- About this task -
Gather all lines in the entries that include the word "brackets".

Saved entries:

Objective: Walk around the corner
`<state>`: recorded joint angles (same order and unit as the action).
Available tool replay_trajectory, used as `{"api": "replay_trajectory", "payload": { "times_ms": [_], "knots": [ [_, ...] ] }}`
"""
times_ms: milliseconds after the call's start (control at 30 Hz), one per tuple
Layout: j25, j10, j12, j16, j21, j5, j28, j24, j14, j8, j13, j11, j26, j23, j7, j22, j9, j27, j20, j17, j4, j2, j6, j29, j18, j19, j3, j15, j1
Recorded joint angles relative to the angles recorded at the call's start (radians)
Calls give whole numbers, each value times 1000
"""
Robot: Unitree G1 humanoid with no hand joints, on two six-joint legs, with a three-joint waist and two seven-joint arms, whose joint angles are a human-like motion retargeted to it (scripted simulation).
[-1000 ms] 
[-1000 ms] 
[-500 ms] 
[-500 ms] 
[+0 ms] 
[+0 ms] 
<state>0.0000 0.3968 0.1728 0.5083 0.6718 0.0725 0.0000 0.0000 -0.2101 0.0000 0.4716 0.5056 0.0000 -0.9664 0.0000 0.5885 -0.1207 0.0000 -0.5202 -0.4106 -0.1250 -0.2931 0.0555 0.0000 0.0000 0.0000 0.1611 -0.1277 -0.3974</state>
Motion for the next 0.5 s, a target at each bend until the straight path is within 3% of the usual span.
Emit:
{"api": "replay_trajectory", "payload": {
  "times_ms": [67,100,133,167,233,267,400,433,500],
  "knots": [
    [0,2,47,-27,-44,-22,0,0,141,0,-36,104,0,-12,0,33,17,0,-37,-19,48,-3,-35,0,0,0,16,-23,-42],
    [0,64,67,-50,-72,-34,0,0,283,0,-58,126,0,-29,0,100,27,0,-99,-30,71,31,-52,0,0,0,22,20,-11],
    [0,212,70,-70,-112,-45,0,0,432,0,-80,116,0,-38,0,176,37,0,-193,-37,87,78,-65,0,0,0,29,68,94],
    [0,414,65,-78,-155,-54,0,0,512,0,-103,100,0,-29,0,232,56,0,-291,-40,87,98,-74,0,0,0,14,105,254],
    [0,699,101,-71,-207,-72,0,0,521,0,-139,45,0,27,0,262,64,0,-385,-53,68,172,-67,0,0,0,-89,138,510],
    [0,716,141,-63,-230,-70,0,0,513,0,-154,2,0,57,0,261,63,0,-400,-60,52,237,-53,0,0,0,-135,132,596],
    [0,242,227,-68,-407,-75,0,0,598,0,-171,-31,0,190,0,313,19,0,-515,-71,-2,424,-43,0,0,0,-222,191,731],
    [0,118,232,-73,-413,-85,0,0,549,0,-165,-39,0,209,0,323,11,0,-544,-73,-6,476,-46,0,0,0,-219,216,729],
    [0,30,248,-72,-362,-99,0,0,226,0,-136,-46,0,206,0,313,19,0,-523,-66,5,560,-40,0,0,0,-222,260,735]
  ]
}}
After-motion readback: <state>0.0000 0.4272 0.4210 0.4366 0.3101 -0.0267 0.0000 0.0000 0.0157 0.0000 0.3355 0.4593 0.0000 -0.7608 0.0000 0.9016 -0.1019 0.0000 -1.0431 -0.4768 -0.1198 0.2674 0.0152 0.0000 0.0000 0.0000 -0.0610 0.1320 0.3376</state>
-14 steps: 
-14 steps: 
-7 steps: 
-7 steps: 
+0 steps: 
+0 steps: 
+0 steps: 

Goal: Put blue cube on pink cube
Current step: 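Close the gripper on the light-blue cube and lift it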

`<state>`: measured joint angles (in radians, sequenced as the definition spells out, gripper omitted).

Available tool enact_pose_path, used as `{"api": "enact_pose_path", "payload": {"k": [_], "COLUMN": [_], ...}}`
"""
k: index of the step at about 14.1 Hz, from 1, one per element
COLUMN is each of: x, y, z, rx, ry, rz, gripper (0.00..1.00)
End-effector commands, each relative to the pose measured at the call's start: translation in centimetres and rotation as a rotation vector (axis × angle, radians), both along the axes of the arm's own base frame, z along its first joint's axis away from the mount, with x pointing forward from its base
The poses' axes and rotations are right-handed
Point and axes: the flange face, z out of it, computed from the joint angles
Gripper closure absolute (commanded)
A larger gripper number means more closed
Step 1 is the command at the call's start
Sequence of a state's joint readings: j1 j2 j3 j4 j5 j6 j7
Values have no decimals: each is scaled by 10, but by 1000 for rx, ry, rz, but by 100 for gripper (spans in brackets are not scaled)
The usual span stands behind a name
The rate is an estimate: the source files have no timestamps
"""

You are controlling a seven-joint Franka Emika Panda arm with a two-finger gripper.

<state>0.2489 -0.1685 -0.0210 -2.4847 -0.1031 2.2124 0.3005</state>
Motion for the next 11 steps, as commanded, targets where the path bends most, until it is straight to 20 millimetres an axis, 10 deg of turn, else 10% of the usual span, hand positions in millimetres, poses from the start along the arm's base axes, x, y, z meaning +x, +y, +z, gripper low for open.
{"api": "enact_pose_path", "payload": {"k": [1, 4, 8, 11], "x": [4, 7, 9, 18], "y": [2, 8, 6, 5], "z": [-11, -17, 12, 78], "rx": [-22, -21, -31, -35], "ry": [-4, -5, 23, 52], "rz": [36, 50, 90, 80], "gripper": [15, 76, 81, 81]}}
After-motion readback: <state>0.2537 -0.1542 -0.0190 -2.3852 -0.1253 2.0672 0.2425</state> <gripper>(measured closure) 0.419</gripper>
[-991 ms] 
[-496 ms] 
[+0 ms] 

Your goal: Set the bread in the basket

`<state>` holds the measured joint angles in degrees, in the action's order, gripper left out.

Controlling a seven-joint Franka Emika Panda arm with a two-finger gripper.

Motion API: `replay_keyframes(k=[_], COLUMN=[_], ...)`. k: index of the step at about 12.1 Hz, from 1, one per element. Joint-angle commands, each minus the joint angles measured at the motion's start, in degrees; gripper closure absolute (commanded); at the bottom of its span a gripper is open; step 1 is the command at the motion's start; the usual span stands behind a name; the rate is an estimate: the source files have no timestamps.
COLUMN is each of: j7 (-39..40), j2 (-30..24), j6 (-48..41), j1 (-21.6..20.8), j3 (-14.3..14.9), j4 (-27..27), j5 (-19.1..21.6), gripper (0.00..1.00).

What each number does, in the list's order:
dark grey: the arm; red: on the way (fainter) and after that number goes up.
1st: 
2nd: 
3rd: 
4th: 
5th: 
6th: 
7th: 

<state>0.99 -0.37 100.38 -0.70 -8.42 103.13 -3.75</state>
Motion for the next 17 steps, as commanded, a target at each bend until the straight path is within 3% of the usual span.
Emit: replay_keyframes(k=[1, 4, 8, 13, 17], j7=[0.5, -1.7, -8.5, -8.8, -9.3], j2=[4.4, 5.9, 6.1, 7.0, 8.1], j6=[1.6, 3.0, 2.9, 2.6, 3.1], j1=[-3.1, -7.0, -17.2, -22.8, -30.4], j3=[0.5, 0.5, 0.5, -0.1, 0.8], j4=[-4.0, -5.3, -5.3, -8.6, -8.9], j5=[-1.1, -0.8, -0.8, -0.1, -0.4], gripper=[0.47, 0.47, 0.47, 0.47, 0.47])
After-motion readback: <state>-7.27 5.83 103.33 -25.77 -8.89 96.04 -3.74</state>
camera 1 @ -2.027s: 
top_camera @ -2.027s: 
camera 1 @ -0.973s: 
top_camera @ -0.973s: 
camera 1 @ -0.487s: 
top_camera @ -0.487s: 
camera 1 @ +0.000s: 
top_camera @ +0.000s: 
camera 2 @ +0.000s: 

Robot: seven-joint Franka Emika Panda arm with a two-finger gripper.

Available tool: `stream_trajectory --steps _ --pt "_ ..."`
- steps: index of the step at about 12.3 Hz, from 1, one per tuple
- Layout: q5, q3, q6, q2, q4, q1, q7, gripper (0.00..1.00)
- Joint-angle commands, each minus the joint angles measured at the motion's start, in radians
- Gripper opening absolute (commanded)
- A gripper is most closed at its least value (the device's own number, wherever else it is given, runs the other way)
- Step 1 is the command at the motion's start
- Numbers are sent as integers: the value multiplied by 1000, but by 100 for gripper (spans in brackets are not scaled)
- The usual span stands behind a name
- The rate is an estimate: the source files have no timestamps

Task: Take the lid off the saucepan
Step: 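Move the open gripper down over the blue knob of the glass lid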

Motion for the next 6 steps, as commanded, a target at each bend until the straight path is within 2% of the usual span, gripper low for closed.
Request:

- Result for this task -
Values have no decimals: each is scaled by 10, but by 1000 for rx, ry, rz, but by 100 for gripper (spans in brackets are not scaled)
- Numbers are sent as integers: the value multiplied by 1000, but by 100 for gripper (spans in brackets are not scaled)

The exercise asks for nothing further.